[HN Gopher] Useful algorithms that are not optimized by Jax, PyT...
___________________________________________________________________
 
Useful algorithms that are not optimized by Jax, PyTorch, or
TensorFlow
 
Author : ChrisRackauckas
Score  : 152 points
Date   : 2021-07-21 11:10 UTC (1 days ago)
 
web link (www.stochasticlifestyle.com)
w3m dump (www.stochasticlifestyle.com)
 
| cjv wrote:
| ...doesn't the JAX example just need the argument set to
| static_argnums and then it will work?
 
  | ChrisRackauckas wrote:
  | static_argnums is really just a way to give a bit more
  | assumptions to attempt to build a quasi-static code even if
  | it's using dynamic constructs. In this example that will force
  | it to trace one only one of the two branches (depending on
  | whichever static_argnums sends it down). That is going to
  | generate incorrect code for input values which should've traced
  | the other branch (so the real solution of `lax.cond` is to
  | always trace and always compute both branches, as mentioned in
  | the post). If the computation is actually not quasi-static,
  | there's no good choice for a static argnum. See the factorial
  | example.
 
    | cjv wrote:
    | Ah, thanks for the explanation.
 
| ssivark wrote:
| There are many interesting threads in this post, one of which is
| using "non standard interpretations" of programs, and enabling
| the compiler to augment the human-written code with the extra
| pieces necessary to get gradients, propagate uncertainties, etc.
| I wonder whether there's a more unified discussion of the
| potential of these methods. I suspect that a lot of "solvers"
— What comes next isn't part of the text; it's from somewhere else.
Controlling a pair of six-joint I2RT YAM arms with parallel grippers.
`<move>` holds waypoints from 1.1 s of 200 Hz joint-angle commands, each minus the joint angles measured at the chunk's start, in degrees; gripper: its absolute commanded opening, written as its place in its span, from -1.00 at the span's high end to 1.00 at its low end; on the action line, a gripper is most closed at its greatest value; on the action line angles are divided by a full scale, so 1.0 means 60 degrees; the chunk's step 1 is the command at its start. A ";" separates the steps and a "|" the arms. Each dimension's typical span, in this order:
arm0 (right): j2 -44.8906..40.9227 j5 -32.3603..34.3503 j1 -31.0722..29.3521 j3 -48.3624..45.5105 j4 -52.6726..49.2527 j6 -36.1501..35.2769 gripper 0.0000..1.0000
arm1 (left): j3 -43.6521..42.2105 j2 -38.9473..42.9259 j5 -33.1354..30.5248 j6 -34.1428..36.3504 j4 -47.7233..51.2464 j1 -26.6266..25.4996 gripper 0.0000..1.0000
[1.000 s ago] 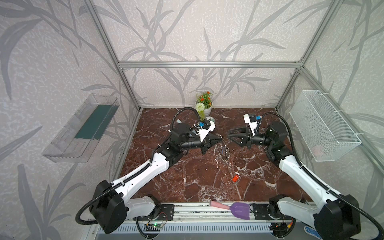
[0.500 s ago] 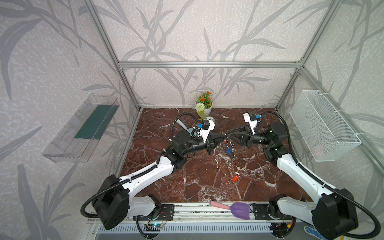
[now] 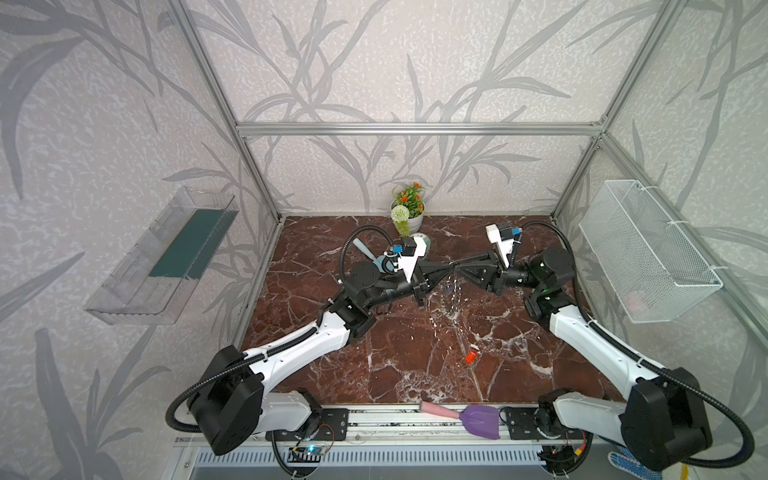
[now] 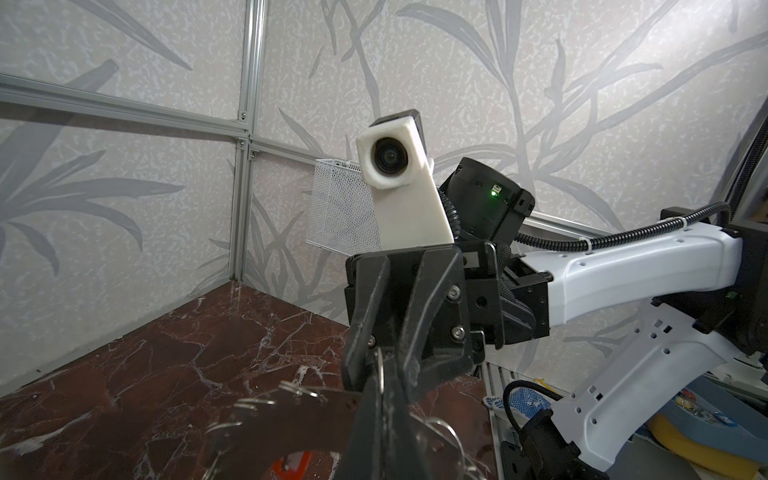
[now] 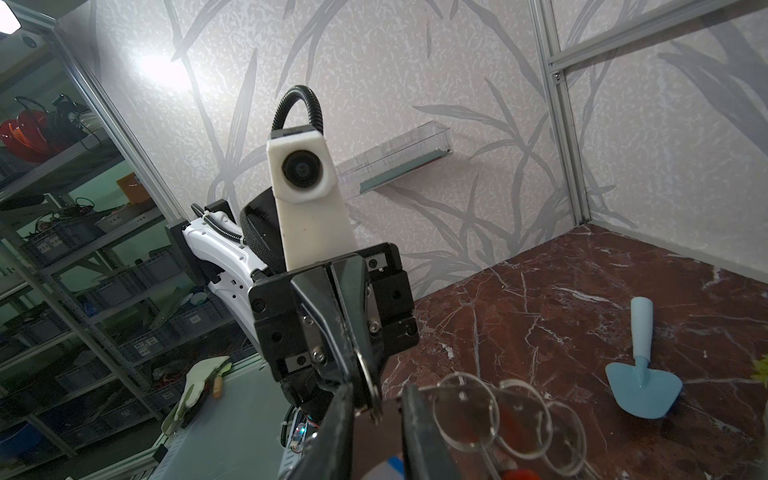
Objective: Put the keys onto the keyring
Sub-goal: 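Raise the plate again with both grippers holding rim and ring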
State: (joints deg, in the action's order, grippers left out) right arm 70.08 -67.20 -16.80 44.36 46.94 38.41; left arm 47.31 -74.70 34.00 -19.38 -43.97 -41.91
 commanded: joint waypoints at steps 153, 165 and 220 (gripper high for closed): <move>0.0036 0.0400 -0.0042 -0.0146 0.0039 -0.0235 1.00 | 0.0241 0.0505 0.0029 0.0215 0.0862 0.0222 0.16; -0.0055 0.0602 -0.0042 -0.0157 -0.0200 -0.0609 1.00 | 0.0260 0.0768 -0.0025 0.0145 0.1333 0.0404 -0.09; -0.0377 0.1240 -0.0200 -0.0173 -0.1506 -0.2072 1.00 | 0.0259 0.2065 -0.0447 -0.0872 0.3102 0.1708 -0.71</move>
State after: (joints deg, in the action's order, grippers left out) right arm 70.17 -62.57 -17.02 42.89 42.74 32.64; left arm 47.22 -66.06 32.73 -21.08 -31.40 -34.52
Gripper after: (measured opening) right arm 0.047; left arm 0.793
| (each typically with their own DSL for specifying the problem)
| might be nicely formulated in such a framework. (Particularly in
| the case of auto diff, I found recent work/talks by Conal Elliot
| and Tom Minka quite enlightening.)
| 
| Tangentially, thinking about Julia, while one initially gets awed
| by the speed, and then the multiple dispatch, I wonder whether
| it's deepest superpower (that we're still discovering) might be
| the expressiveness to augment the compiler to do interesting
| things with a piece of code. Generic programming then acts as a
| lever to use these improvements for a variety of use cases, and
| the speed is merely the icing on the cake!
 
  | shakow wrote:
  | > the expressiveness to augment the compiler to do interesting
  | things with a piece of code.
  | 
  | Julia has very interesting propositions on the subject, from
  | language-level autodiff (https://fluxml.ai/Zygote.jl/latest/)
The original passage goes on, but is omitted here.